* **Dataset extract**:
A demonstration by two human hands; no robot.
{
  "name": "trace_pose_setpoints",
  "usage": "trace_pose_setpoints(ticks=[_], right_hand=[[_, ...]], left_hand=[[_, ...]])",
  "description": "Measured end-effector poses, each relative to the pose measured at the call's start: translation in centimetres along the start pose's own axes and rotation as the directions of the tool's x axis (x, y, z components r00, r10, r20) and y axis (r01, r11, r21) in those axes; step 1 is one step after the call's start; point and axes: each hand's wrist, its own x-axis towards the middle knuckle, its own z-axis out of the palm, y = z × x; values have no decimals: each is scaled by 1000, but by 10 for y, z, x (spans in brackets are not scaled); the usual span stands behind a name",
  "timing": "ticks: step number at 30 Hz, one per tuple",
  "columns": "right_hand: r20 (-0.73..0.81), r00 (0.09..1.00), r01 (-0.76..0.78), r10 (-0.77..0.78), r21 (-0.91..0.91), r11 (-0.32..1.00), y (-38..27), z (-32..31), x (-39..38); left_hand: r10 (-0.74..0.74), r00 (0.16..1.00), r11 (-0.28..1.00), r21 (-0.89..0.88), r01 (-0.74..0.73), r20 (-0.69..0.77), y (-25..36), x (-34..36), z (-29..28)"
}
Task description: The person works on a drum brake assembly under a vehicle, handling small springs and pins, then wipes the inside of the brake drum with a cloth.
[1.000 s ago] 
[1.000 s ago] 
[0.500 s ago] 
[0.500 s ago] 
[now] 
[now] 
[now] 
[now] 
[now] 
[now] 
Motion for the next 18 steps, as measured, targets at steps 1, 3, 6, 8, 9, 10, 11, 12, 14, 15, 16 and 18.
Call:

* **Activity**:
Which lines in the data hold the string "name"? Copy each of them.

* **Output for this exercise**:
  "name": "trace_pose_setpoints",
  "description": "Measured end-effector poses, each relative to the pose measured at the call's start: translation in centimetres along the start pose's own axes and rotation as the directions of the tool's x axis (x, y, z components r00, r10, r20) and y axis (r01, r11, r21) in those axes; step 1 is one step after the call's start; point and axes: each hand's wrist, its own x-axis towards the middle knuckle, its own z-axis out of the palm, y = z × x; values have no decimals: each is scaled by 1000, but by 10 for y, z, x (spans in brackets are not scaled); the usual span stands behind a name",

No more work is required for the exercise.